(DATASET EXCERPT)
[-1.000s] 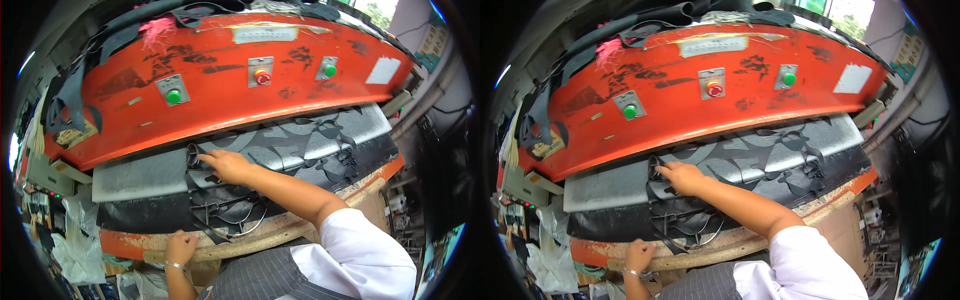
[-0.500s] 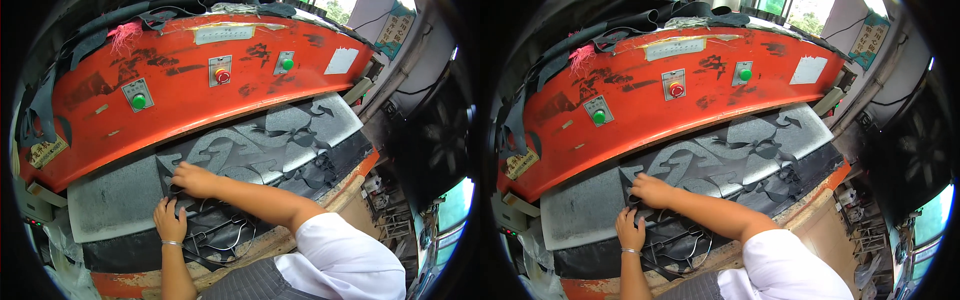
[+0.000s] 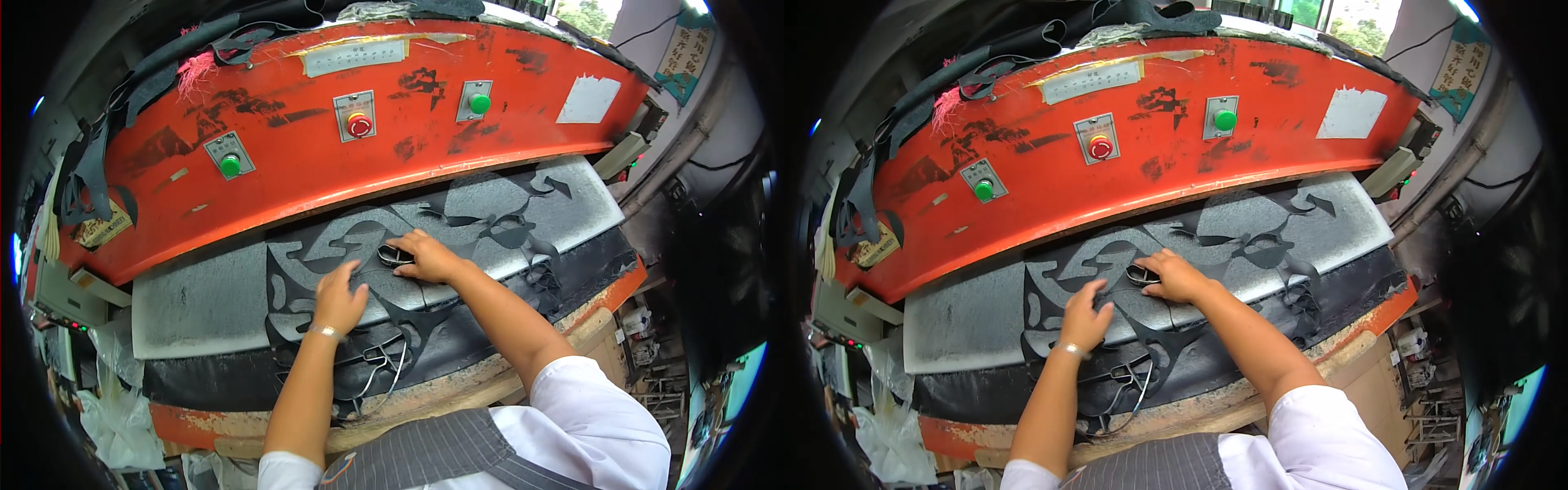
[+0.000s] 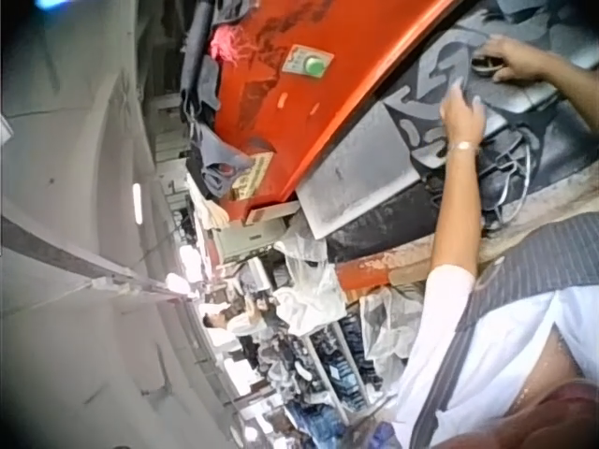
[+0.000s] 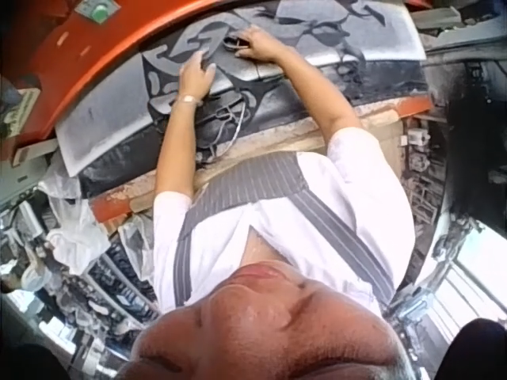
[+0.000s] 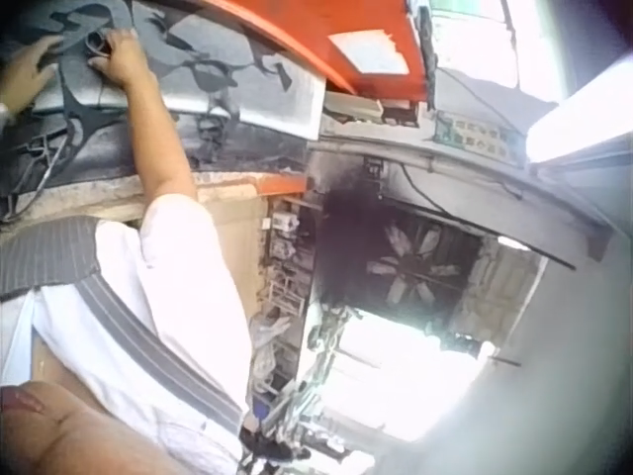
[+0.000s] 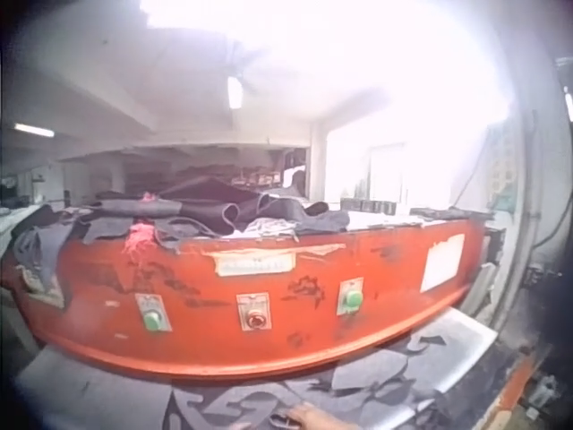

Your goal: Cutting shoe components from leather sheets using a hydraulic press and metal dies.

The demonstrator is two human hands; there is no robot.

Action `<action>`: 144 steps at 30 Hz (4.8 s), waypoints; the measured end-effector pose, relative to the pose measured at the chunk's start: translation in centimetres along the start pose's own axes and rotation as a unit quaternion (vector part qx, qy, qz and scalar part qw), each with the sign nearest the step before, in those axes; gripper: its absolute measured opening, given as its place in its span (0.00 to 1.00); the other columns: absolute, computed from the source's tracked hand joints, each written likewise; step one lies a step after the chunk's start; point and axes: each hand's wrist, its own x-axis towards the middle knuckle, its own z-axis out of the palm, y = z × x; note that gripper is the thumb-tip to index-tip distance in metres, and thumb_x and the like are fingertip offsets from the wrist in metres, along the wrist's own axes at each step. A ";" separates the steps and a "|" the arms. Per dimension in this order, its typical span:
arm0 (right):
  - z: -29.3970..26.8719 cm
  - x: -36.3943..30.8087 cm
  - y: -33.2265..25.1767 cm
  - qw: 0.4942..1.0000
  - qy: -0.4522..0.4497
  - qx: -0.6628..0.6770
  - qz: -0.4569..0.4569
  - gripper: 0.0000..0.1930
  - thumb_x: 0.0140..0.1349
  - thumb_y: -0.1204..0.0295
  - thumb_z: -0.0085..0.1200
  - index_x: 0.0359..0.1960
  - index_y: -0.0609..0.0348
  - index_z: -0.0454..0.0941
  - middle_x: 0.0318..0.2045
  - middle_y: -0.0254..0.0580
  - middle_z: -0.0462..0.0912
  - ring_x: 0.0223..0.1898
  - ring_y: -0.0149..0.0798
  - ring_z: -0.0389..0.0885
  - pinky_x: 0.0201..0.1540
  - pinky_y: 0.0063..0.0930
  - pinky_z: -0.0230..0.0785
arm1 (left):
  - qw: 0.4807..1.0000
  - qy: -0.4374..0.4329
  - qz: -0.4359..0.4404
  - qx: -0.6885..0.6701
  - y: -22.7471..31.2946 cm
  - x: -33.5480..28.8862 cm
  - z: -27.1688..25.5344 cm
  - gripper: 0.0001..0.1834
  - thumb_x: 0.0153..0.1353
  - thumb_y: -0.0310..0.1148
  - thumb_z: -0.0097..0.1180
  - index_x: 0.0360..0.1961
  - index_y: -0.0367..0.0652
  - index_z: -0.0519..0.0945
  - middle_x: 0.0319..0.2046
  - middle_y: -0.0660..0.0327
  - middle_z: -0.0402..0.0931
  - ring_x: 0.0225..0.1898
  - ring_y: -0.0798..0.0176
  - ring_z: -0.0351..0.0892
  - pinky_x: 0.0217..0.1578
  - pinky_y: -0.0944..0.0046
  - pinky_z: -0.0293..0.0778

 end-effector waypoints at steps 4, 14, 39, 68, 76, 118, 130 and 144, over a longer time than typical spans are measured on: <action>-0.2 -1.8 1.9 0.996 0.065 0.056 -0.032 0.30 0.47 0.64 0.69 0.56 0.49 0.75 0.46 0.48 0.78 0.50 0.51 0.73 0.54 0.40 0.66 | 1.000 -0.001 -0.027 0.006 -0.2 1.9 4.2 0.30 0.54 0.33 0.57 0.61 0.43 0.68 0.53 0.51 0.76 0.61 0.49 0.68 0.64 0.49 0.55; -1.3 -1.1 1.3 0.997 0.063 0.047 -0.007 0.26 0.49 0.63 0.67 0.53 0.47 0.79 0.43 0.45 0.79 0.49 0.46 0.73 0.54 0.36 0.64 | 0.996 -0.009 -0.023 0.086 0.0 2.8 4.2 0.35 0.54 0.32 0.57 0.65 0.41 0.64 0.56 0.50 0.74 0.67 0.52 0.62 0.68 0.49 0.48; -13.1 -1.3 -3.0 0.952 0.173 0.189 0.169 0.08 0.61 0.73 0.58 0.36 0.63 0.74 0.26 0.43 0.79 0.28 0.32 0.78 0.33 0.27 0.70 | 0.946 -0.137 -0.011 0.293 5.5 3.3 -14.0 0.15 0.61 0.39 0.55 0.20 0.44 0.75 0.21 0.54 0.73 0.29 0.49 0.75 0.31 0.49 0.71; -8.5 16.0 -3.6 0.858 -0.226 -0.203 -0.415 0.22 0.58 0.77 0.44 0.56 0.51 0.74 0.63 0.56 0.66 0.66 0.55 0.63 0.62 0.47 0.61 | 0.979 -0.052 -0.179 0.082 11.2 -8.6 -1.6 0.15 0.43 0.45 0.56 0.19 0.42 0.80 0.25 0.56 0.77 0.35 0.51 0.78 0.34 0.52 0.75; -10.0 31.2 3.5 0.754 -0.263 -0.202 -0.566 0.15 0.59 0.71 0.49 0.48 0.55 0.75 0.53 0.44 0.75 0.55 0.45 0.73 0.57 0.38 0.68 | 0.980 0.037 -0.114 0.158 10.6 1.0 -4.8 0.07 0.45 0.44 0.63 0.20 0.55 0.82 0.22 0.69 0.75 0.29 0.63 0.76 0.27 0.61 0.70; -20.9 9.0 2.6 0.920 0.255 0.260 0.143 0.33 0.54 0.69 0.67 0.62 0.58 0.67 0.44 0.43 0.79 0.41 0.31 0.76 0.45 0.27 0.70 | 0.979 0.167 -0.104 -0.057 2.4 22.1 -13.3 0.11 0.60 0.37 0.60 0.37 0.39 0.83 0.32 0.57 0.79 0.38 0.59 0.78 0.40 0.63 0.73; -26.3 12.1 0.8 0.890 0.346 0.241 0.176 0.09 0.62 0.71 0.59 0.34 0.61 0.72 0.29 0.34 0.77 0.29 0.25 0.73 0.33 0.23 0.69 | 0.992 0.091 -0.024 0.078 7.6 23.0 -23.7 0.17 0.63 0.34 0.55 0.19 0.38 0.74 0.20 0.53 0.70 0.25 0.53 0.71 0.28 0.57 0.65; -15.0 0.8 -14.3 0.998 -0.026 -0.022 0.058 0.12 0.46 0.74 0.56 0.35 0.60 0.76 0.33 0.42 0.75 0.41 0.44 0.75 0.42 0.33 0.72 | 0.986 -0.131 -0.072 0.079 16.1 8.4 -13.8 0.18 0.47 0.41 0.66 0.34 0.39 0.82 0.33 0.55 0.78 0.38 0.49 0.76 0.40 0.55 0.71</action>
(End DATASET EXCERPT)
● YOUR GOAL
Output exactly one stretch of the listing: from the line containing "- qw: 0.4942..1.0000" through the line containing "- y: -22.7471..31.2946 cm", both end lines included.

● RESPONSE BOX
  - qw: 0.4942..1.0000
  - qy: -0.4522..0.4497
  - qx: -0.6628..0.6770
  - qz: -0.4569..0.4569
  - gripper: 0.0000..0.1930
  - thumb_x: 0.0140..0.1349
  - thumb_y: -0.1204..0.0295
  - thumb_z: -0.0085..0.1200
  - index_x: 0.0359..0.1960
  - index_y: -0.0609..0.0348
  - index_z: -0.0454..0.0941
  - middle_x: 0.0318..0.2045
  - middle_y: -0.0254..0.0580
  - middle_z: -0.0462..0.0912
  - ring_x: 0.0223..0.1898
  - ring_y: -0.0149..0.0798
  - ring_z: -0.0389..0.0885
  - pinky_x: 0.0201..0.1540
  - pinky_y: 0.0063..0.0930
  - pinky_z: -0.0230..0.0785
arm1 (left):
  - qw: 0.4807..1.0000
  - qy: -0.4374..0.4329
  - qz: -0.4359..0.4404
  - qx: -0.6885..0.6701
  - y: -22.7471..31.2946 cm

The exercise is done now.